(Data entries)

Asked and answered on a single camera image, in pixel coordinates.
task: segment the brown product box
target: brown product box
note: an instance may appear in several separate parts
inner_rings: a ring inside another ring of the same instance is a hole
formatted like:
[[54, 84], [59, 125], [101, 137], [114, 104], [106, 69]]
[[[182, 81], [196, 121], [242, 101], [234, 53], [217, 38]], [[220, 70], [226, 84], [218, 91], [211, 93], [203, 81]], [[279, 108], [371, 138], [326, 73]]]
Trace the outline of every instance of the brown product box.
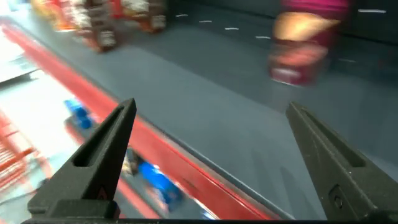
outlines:
[[113, 18], [103, 0], [73, 0], [72, 16], [76, 33], [96, 52], [105, 52], [117, 44]]
[[123, 15], [140, 24], [144, 32], [160, 32], [166, 28], [164, 0], [120, 0]]

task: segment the blue product package
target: blue product package
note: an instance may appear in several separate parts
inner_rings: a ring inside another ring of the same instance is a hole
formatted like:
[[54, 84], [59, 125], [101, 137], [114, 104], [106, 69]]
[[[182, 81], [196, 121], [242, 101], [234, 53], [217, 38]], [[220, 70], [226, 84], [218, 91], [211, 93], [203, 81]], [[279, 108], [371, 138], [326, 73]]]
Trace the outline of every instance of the blue product package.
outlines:
[[85, 118], [88, 116], [87, 110], [84, 106], [76, 99], [70, 99], [64, 101], [65, 106], [67, 106], [68, 110], [72, 113], [72, 115], [77, 118]]
[[89, 117], [87, 110], [76, 99], [64, 101], [65, 106], [68, 108], [73, 116], [73, 121], [82, 129], [89, 129], [92, 126], [92, 120]]
[[167, 205], [171, 212], [183, 199], [181, 190], [173, 184], [160, 170], [148, 162], [138, 167], [143, 178], [155, 189], [158, 199]]

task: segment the maroon product package
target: maroon product package
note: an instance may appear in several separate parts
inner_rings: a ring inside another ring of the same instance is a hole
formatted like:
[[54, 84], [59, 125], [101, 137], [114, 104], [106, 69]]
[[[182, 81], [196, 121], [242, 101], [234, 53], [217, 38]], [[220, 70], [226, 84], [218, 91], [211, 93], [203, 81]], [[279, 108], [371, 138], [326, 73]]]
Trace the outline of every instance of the maroon product package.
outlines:
[[274, 50], [269, 56], [272, 79], [291, 85], [316, 78], [348, 10], [348, 0], [284, 0], [285, 12], [274, 27]]
[[109, 2], [105, 0], [71, 0], [70, 12], [76, 33], [96, 52], [117, 45]]
[[120, 0], [123, 17], [137, 21], [144, 32], [166, 28], [165, 0]]

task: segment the red shelf edge
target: red shelf edge
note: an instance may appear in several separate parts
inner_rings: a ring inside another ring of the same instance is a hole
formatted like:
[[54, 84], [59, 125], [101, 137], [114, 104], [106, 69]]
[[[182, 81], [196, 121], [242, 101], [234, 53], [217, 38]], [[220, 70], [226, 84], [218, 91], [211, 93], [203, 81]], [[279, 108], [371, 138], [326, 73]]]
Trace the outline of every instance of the red shelf edge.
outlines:
[[[102, 122], [117, 106], [118, 103], [114, 99], [62, 63], [53, 53], [28, 37], [20, 29], [3, 23], [2, 31], [8, 39], [25, 50], [25, 56], [69, 89], [94, 113], [96, 122]], [[275, 219], [274, 216], [264, 213], [263, 210], [207, 174], [170, 142], [143, 120], [136, 119], [129, 142], [131, 147], [145, 160], [158, 165], [163, 173], [218, 218], [228, 220]]]

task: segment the grocery shelf
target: grocery shelf
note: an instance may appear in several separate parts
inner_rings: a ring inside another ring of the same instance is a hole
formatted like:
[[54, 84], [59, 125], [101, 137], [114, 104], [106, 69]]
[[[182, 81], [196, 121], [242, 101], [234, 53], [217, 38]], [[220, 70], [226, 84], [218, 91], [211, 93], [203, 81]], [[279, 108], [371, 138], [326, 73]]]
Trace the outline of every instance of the grocery shelf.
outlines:
[[[131, 147], [219, 218], [325, 218], [284, 116], [293, 100], [398, 174], [395, 46], [342, 37], [317, 85], [296, 88], [267, 76], [271, 41], [256, 36], [270, 37], [272, 20], [189, 4], [174, 11], [159, 35], [118, 26], [122, 46], [100, 55], [29, 12], [2, 26], [97, 122], [133, 96]], [[239, 31], [224, 29], [232, 26]]]

- _What you will do_
Give all the lines above again, character for character, without pictures.

- _Exercise result_
Asked and answered on a single camera image, in pixel coordinates.
task: segment the brown product box
target: brown product box
note: an instance may appear in several separate parts
inner_rings: a ring inside another ring of the same instance is a hole
formatted like:
[[54, 84], [59, 125], [101, 137], [114, 104], [106, 69]]
[[[182, 81], [196, 121], [242, 101], [234, 53], [217, 38]], [[220, 70], [226, 84], [218, 91], [211, 93], [203, 81]], [[279, 108], [371, 138], [326, 73]]]
Trace the outline of every instance of the brown product box.
outlines:
[[113, 18], [103, 0], [73, 0], [72, 16], [76, 33], [96, 52], [105, 52], [117, 44]]
[[123, 15], [140, 24], [144, 32], [160, 32], [166, 28], [164, 0], [120, 0]]

task: segment the blue product package
target: blue product package
note: an instance may appear in several separate parts
inner_rings: a ring inside another ring of the same instance is a hole
formatted like:
[[54, 84], [59, 125], [101, 137], [114, 104], [106, 69]]
[[[182, 81], [196, 121], [242, 101], [234, 53], [217, 38]], [[220, 70], [226, 84], [218, 91], [211, 93], [203, 81]], [[279, 108], [371, 138], [326, 73]]]
Trace the outline of every instance of the blue product package.
outlines:
[[85, 118], [88, 116], [87, 110], [84, 106], [76, 99], [70, 99], [64, 101], [65, 106], [67, 106], [68, 110], [72, 113], [72, 115], [77, 118]]
[[89, 117], [87, 110], [76, 99], [64, 101], [65, 106], [68, 108], [73, 116], [73, 121], [82, 129], [89, 129], [92, 126], [92, 120]]
[[167, 205], [171, 212], [183, 199], [181, 190], [173, 184], [160, 170], [148, 162], [138, 167], [143, 178], [155, 189], [158, 199]]

task: segment the maroon product package
target: maroon product package
note: an instance may appear in several separate parts
inner_rings: a ring inside another ring of the same instance is a hole
formatted like:
[[54, 84], [59, 125], [101, 137], [114, 104], [106, 69]]
[[[182, 81], [196, 121], [242, 101], [234, 53], [217, 38]], [[220, 70], [226, 84], [218, 91], [211, 93], [203, 81]], [[279, 108], [371, 138], [326, 73]]]
Trace the outline of every instance of the maroon product package.
outlines:
[[274, 50], [269, 56], [272, 79], [291, 85], [316, 78], [348, 10], [348, 0], [284, 0], [285, 12], [274, 27]]
[[109, 2], [105, 0], [71, 0], [70, 12], [76, 33], [96, 52], [117, 45]]
[[120, 0], [123, 17], [137, 21], [144, 32], [166, 28], [165, 0]]

task: segment the red shelf edge
target: red shelf edge
note: an instance may appear in several separate parts
inner_rings: a ring inside another ring of the same instance is a hole
formatted like:
[[54, 84], [59, 125], [101, 137], [114, 104], [106, 69]]
[[[182, 81], [196, 121], [242, 101], [234, 53], [217, 38]], [[220, 70], [226, 84], [218, 91], [211, 93], [203, 81]], [[279, 108], [371, 138], [326, 73]]]
Trace the outline of every instance of the red shelf edge.
outlines:
[[[102, 122], [117, 106], [118, 103], [114, 99], [62, 63], [53, 53], [28, 37], [20, 29], [3, 23], [2, 31], [8, 39], [25, 50], [25, 56], [69, 89], [94, 113], [96, 122]], [[275, 219], [274, 216], [264, 213], [263, 210], [207, 174], [170, 142], [143, 120], [136, 119], [129, 142], [131, 147], [145, 160], [158, 165], [163, 173], [218, 218], [228, 220]]]

task: segment the grocery shelf
target: grocery shelf
note: an instance may appear in several separate parts
inner_rings: a ring inside another ring of the same instance is a hole
formatted like:
[[54, 84], [59, 125], [101, 137], [114, 104], [106, 69]]
[[[182, 81], [196, 121], [242, 101], [234, 53], [217, 38]], [[220, 70], [226, 84], [218, 91], [211, 93], [203, 81]], [[279, 108], [371, 138], [326, 73]]]
Trace the outline of every instance of the grocery shelf.
outlines:
[[[131, 147], [219, 218], [325, 218], [284, 116], [293, 100], [398, 174], [395, 46], [342, 37], [317, 85], [296, 88], [267, 76], [271, 41], [256, 36], [270, 37], [272, 20], [189, 4], [174, 11], [159, 35], [118, 26], [122, 46], [100, 55], [29, 12], [2, 26], [97, 122], [133, 96]], [[239, 31], [224, 29], [232, 26]]]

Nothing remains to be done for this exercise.